■ REQUIREMENT:
The whole listing below should be output again, word for word.

** Opening DATASET CONTENT block **

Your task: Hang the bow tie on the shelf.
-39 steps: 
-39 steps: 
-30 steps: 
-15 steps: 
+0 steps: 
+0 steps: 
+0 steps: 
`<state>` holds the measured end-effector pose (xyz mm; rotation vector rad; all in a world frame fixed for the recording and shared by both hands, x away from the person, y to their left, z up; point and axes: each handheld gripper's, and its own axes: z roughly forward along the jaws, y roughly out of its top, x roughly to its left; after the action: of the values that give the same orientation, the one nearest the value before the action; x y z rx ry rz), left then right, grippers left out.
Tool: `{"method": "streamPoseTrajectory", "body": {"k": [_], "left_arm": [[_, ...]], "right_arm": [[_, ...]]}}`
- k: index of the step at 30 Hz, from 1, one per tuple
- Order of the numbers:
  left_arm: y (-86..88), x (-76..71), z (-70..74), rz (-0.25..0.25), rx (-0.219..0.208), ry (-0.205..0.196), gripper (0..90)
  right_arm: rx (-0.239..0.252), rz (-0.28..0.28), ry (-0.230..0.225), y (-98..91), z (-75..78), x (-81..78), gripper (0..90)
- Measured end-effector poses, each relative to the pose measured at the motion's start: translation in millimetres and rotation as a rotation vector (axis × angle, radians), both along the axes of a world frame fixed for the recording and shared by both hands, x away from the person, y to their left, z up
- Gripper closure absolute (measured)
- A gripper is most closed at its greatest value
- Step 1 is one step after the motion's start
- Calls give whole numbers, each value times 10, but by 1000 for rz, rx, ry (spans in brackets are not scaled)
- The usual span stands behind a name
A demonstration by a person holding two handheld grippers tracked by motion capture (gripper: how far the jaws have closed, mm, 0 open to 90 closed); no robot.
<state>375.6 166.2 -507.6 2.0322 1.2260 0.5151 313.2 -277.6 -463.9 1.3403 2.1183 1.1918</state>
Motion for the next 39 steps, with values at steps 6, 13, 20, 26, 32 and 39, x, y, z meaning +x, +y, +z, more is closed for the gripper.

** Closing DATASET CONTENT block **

■ ANSWER BELOW:
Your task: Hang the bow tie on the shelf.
-39 steps: 
-39 steps: 
-30 steps: 
-15 steps: 
+0 steps: 
+0 steps: 
+0 steps: 
`<state>` holds the measured end-effector pose (xyz mm; rotation vector rad; all in a world frame fixed for the recording and shared by both hands, x away from the person, y to their left, z up; point and axes: each handheld gripper's, and its own axes: z roughly forward along the jaws, y roughly out of its top, x roughly to its left; after the action: of the values that give the same orientation, the one nearest the value before the action; x y z rx ry rz), left then right, grippers left out.
Tool: `{"method": "streamPoseTrajectory", "body": {"k": [_], "left_arm": [[_, ...]], "right_arm": [[_, ...]]}}`
- k: index of the step at 30 Hz, from 1, one per tuple
- Order of the numbers:
  left_arm: y (-86..88), x (-76..71), z (-70..74), rz (-0.25..0.25), rx (-0.219..0.208), ry (-0.205..0.196), gripper (0..90)
  right_arm: rx (-0.239..0.252), rz (-0.28..0.28), ry (-0.230..0.225), y (-98..91), z (-75..78), x (-81..78), gripper (0..90)
- Measured end-effector poses, each relative to the pose measured at the motion's start: translation in millimetres and rotation as a rotation vector (axis × angle, radians), both along the axes of a world frame fixed for the recording and shared by both hands, x away from the person, y to their left, z up
- Gripper closure absolute (measured)
- A gripper is most closed at its greatest value
- Step 1 is one step after the motion's start
- Calls give whole numbers, each value times 10, but by 1000 for rz, rx, ry (spans in brackets are not scaled)
- The usual span stands behind a name
A demonstration by a person holding two handheld grippers tracked by motion capture (gripper: how far the jaws have closed, mm, 0 open to 90 closed); no robot.
<state>375.6 166.2 -507.6 2.0322 1.2260 0.5151 313.2 -277.6 -463.9 1.3403 2.1183 1.1918</state>
Motion for the next 39 steps, with values at steps 6, 13, 20, 26, 32 and 39, x, y, z meaning +x, +y, +z, more is closed for the gripper.

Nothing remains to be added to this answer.